Records from a data collection:
○ ○ ○ ○
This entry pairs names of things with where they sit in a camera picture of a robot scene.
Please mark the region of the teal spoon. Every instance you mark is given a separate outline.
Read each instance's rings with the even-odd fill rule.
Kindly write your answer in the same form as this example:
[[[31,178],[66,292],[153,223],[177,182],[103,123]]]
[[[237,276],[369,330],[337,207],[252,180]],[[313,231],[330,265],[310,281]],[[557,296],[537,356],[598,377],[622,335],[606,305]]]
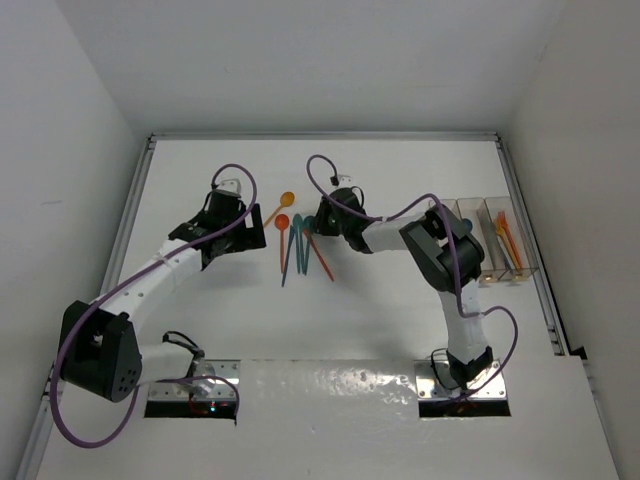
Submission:
[[[313,226],[314,226],[314,217],[306,216],[303,220],[303,228],[302,228],[303,246],[302,246],[301,268],[302,268],[302,273],[304,275],[306,275],[308,272]]]

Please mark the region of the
○ ○ ○ ○
Could you output the lines above exactly, with no pictures included?

This entry pairs names of things with where they sit in a camera picture of a robot scene.
Please mark the region of the teal spoon. Every instance you mark is given a separate outline.
Read each instance's rings with the even-odd fill rule.
Kindly write your answer in the same form as this example:
[[[31,178],[66,292],[153,223],[177,182],[103,123]]]
[[[237,276],[369,330],[337,207],[252,180]],[[313,231],[330,265],[310,281]],[[557,296],[537,356],[598,377],[622,335],[606,305]]]
Submission:
[[[313,226],[314,226],[314,217],[306,216],[303,220],[303,228],[302,228],[303,246],[302,246],[301,268],[302,268],[302,273],[304,275],[306,275],[308,272]]]

Please mark the region of the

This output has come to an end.